Sighing happily at the memory of it I squatted in the darker shadows under the pine tree which marked the southern boundary of the block of land, appreciating the pre-dawn stirrings of bird life as piss poured out in a hot, fast odiferous stream. It was light enough to see the darker patch on the ground as I stood up awkwardly wiping myself with my hand; but not so light that we should be preparing for another day of lust or labour just yet. If I was quiet I might just be able to squeeze back into the hatchback and sleep for another hour before I needed to make a definitive move. I poured a small amount of water from the plastic jerry can onto my cupped hand a couple of times, using it to bathe away the traces of fluid from my cunt.

Drying myself with a handtowel, I slipped off the gumboots and clambered cautiously back into our car. Ryan was still asleep and I snuggled in behind him while trying to avoid touching him with my cool hands and feet. He stirred slightly as my chilled face nuzzled into his back but I lay still, nose and forehead resting against him, inhaling the smell of him and loving his heat. After a while, satisfied that I was warm enough, I cautious draped my arm over his side, bringing my hand to rest on his lightly furred lower belly,  bending my knees in behind his, allowing my springy mound to rest against his buttocks. Satisfied, lids closed, I tried to match my breathing with his, tried to will my active mind to settle back into the rhythms of sleep.

It had been a perfect Xmas so far, although “break” is not a word that could be applied. We’d managed to get quite a lot of work done, but we’d taken time to stop and enjoy the beauty which surrounded us. Yesterday we’d walked for a couple of kilometers downstream, observing the riparian environment which unfolded before us, before striking out across thistle and briar studded paddocks seeking an alternative route back. The weather had been kind, not raining or windy and not so hot that it made walking exhausting and dangerous – we were after all in the realm of the tiger snake. Sheep scattered before us as we crested the hill looking down on the rutted track on which we had ventured earlier.
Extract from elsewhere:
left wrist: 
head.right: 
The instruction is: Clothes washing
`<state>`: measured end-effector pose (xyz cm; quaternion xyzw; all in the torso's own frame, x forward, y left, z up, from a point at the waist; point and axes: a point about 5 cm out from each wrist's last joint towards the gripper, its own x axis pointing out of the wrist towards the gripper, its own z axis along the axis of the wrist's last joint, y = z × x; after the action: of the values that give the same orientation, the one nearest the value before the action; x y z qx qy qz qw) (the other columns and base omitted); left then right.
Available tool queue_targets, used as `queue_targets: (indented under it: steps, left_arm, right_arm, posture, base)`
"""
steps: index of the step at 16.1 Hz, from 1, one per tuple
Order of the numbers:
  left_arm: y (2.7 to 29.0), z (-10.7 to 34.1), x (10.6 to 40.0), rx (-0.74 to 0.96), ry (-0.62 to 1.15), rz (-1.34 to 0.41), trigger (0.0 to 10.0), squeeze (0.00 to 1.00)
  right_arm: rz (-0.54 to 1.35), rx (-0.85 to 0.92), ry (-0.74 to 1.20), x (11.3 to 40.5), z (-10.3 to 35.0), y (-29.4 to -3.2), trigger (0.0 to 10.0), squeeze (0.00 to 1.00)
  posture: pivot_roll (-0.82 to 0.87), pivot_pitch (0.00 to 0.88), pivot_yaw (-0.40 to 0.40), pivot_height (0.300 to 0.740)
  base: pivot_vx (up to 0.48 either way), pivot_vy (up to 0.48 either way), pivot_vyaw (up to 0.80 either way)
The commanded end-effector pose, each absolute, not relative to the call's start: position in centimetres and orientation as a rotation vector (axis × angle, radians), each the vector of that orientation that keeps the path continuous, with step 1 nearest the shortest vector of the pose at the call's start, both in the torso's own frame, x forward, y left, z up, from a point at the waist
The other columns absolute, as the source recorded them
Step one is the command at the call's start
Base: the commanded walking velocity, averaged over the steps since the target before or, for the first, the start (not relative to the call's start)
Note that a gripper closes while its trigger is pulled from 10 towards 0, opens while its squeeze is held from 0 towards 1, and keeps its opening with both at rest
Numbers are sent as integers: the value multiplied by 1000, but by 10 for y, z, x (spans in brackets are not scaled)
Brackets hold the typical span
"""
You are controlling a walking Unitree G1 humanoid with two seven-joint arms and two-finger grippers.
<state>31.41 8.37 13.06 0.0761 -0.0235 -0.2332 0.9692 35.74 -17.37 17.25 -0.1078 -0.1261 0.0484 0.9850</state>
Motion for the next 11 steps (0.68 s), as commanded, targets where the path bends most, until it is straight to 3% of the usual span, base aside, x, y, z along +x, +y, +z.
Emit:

We’d exchanged presents over an alfresco lunch of smoked chicken, potato salad and tomatoes scrounged from our small but flourishing garden: A painted leather chess board I had laboured over when he was studying. A beautifully etched polished metal mirror he had copied from a text on Middle Eastern metalwork, teaching himself the process as he worked. They were beautiful gifts made with love and awareness of each others tastes and interests. As we sat on the wooden stumps which formed our makeshift dining area kisses of appreciation rapidly turned to touching, fondling and various states of undress. It was a natural progression to kneel in the grass before Ryan, t-shirt on the ground behind me, unfettered breasts caressing his cock as we rubbed against each other. Dessert, in the form of the last remnants of the Xmas cake was forgotten.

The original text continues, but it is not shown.